The year 1944 saw the publication of the widely read and influential book, The Road to Serfdom. The author, Friedrich Hayek, an Austrian-born economist, warned that the crimes of the German National Socialists and Soviet Communists were the inevitable result of growing state control over the economy. Hayek was fortunate enough to live to see the defeat of both totalitarian regimes. Unfortunately, there are still places where Hayek’s most dire warnings remain relevant. Robert Mugabe’s Zimbabwe is one such place.

As Hayek explained, central planning leads to massive inefficiencies and long queues outside empty shops. A state of perpetual economic crisis then leads to calls for more planning. But economic planning is inimical to freedom. As there can be no agreement on a single plan in a free society, the centralisation of economic decision-making has to be accompanied by centralisation of political power in the hands of a small elite. When, in the end, the failure of central planning becomes undeniable, totalitarian regimes tend to silence the dissenters - sometimes through mass murder.

Fast-forward to Zimbabwe in the 21st century. Between 1999 and 2003, its economy contracted by more than 30 per cent. Last year, unemployment stood at 80 per cent for the economically active population, and income per head was lower than in 1980 - the year Mr Mugabe came to power. Life expectancy fell from 56 years in 1985 to 33 years in 2003. Inflation, after rising to 500 per cent in 2004, continues at triple digits. Foreign direct investment and tourism have plummeted. In January, more than half of Zimbabwe’s population needed emergency food aid. Of a total 13m population, 3m to 4m Zimbabweans have emigrated abroad.

What led to this? In 2000, Mr Mugabe gave the green light to his supporters to invade commercial farms, many of them held by white Zimbabweans. Private property rights of commercial farmers were revoked and the state resettled the confiscated lands with subsistence producers - many with no previous farming experience. Agricultural production plummeted.

The farm invasions had economic ripple effects. The banking sector, which used farm land as collateral, was hit by bad debt and curtailed the issuing of new loans. The manufacturing sector, which relied heavily on processing agricultural goods, went into a tailspin. Declining domestic production deprived Zimbabwe of the ability to earn foreign currency and buy food overseas. Famine ensued.
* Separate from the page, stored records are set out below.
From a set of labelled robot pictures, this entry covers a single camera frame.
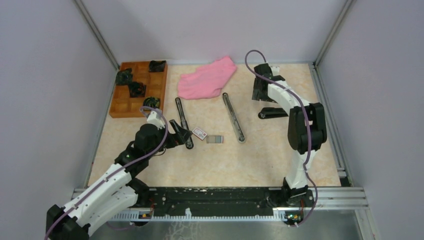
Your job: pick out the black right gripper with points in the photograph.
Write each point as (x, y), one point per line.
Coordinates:
(257, 96)

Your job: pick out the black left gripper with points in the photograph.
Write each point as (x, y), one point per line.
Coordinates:
(183, 134)

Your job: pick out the red white staple box sleeve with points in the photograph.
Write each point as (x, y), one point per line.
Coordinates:
(199, 133)

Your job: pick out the beige and black stapler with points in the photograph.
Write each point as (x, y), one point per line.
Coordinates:
(233, 119)

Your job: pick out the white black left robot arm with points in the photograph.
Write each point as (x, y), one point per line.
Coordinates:
(117, 189)

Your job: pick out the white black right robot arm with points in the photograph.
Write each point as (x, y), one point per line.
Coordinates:
(306, 132)

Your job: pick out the pink cloth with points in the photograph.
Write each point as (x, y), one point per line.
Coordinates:
(207, 81)

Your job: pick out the orange wooden compartment tray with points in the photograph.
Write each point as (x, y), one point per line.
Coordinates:
(124, 106)

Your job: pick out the dark rolled sock back right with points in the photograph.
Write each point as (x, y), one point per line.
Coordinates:
(157, 66)

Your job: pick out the dark rolled sock back left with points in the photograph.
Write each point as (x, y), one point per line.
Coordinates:
(124, 77)

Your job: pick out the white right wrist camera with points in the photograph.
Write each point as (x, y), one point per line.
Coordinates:
(155, 118)

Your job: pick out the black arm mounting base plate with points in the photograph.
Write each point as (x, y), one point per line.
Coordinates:
(219, 201)

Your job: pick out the aluminium frame rail right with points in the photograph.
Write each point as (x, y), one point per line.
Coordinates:
(337, 150)

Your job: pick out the aluminium frame rail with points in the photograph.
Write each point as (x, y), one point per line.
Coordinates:
(328, 198)
(337, 150)

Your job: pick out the white slotted cable duct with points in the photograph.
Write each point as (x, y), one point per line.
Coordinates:
(136, 216)

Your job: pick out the aluminium frame corner post right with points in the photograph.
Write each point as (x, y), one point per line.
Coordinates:
(343, 14)

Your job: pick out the aluminium frame corner post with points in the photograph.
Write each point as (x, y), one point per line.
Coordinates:
(343, 14)
(87, 17)

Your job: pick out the aluminium front frame rail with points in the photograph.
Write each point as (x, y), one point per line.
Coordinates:
(328, 198)

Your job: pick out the aluminium frame corner post left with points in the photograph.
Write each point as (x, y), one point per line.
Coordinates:
(87, 17)

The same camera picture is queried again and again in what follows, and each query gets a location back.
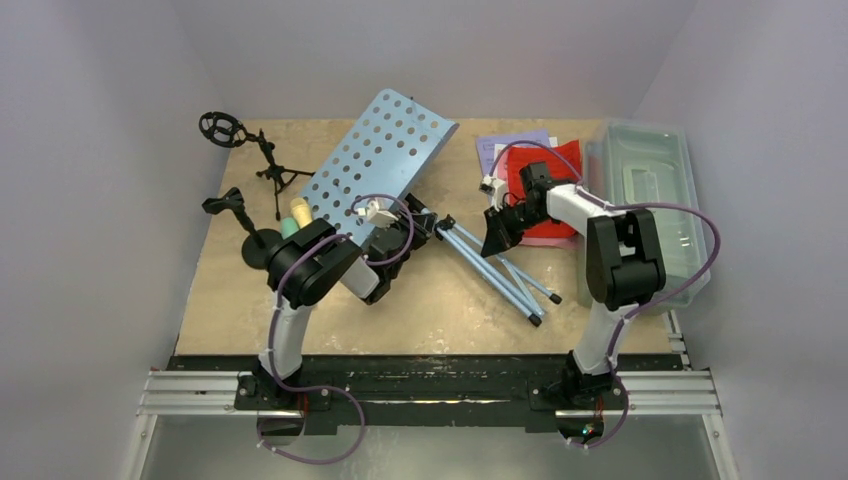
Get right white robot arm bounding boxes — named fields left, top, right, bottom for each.
left=479, top=162, right=666, bottom=407

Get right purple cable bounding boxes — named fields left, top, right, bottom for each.
left=488, top=140, right=722, bottom=452

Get blue music stand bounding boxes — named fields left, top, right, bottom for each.
left=299, top=89, right=562, bottom=326

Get black round-base mic stand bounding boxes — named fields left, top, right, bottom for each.
left=201, top=187, right=282, bottom=270

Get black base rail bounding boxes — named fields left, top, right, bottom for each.
left=138, top=354, right=720, bottom=440

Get black tripod mic stand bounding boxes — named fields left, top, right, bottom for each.
left=198, top=109, right=318, bottom=223

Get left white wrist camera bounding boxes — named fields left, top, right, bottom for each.
left=356, top=198, right=399, bottom=228

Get beige microphone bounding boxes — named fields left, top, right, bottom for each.
left=289, top=197, right=313, bottom=229

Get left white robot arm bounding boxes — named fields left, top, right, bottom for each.
left=255, top=194, right=431, bottom=409

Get green microphone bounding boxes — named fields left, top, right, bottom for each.
left=280, top=217, right=300, bottom=239

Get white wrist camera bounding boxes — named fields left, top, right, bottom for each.
left=356, top=198, right=399, bottom=228
left=478, top=175, right=506, bottom=197

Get clear plastic storage box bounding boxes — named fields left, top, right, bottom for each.
left=582, top=119, right=709, bottom=298

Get red sheet music page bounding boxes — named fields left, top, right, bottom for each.
left=496, top=160, right=577, bottom=248

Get bright red sheet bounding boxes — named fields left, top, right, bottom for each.
left=501, top=140, right=591, bottom=234

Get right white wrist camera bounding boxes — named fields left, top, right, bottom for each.
left=478, top=175, right=506, bottom=197

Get purple sheet music page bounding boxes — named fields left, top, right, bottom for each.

Mr Mugabe’s response was to rig elections and tighten the government’s noose around the economy through price controls. Many prices — including those of bread and gas — were set too low. That led to shortages and the emergence of black markets. As more of Zimbabwe’s economy moved underground, tax revenue dried up and the government coffers emptied.

The emergence of the black markets was partly why Mr Mugabe decided to launch operation Murambatsvina in May. The security forces arrested more than 20,000 vendors and destroyed their vending sites. They levelled entire townships where the government was unable to exercise control over the shadow economy, leaving some 700,000 people homeless. Zimbabwe’s Catholic bishops warned: “We have on our hands a complete recipe for genocide; we’re witnessing a tragedy of unprecedented enormity.” They may yet be proven right. According to Didymus Mutasa, one of Mr Mugabe’s ministers of state, Zimbabwe would be better off with only 6m people, with our own people who support the liberation struggle.” The rest are evidently expendable.

Just as Hayek warned, the government’s initial attack on private property led to intervention in the economy and, concomitantly, the destruction of political freedom in Zimbabwe. If Mr Mugabe continues along the path marked by other socialist dictators, the world may yet see Zimbabwe descend into an orgy of violence.

In a report last week, the United Nations condemned the latest abuses in Zimbabwe, calling the government’s decision to demolish settlements a violation of international law and urging prosecution of those responsible. Kofi Annan, UN secretary-general, called the policy a “catastrophic injustice”. In contrast, the African Union has washed its hands of Zimbabwe, stating it would not be “proper” to interfere in the internal affairs of AU member states. That is a terrible indictment of those who rule over the continent. It is time they followed Mr Annan’s example and spoke out against Mr Mugabe.

Marian Tupy is assistant director of the Project on Global Economic Liberty at the Cato Institute.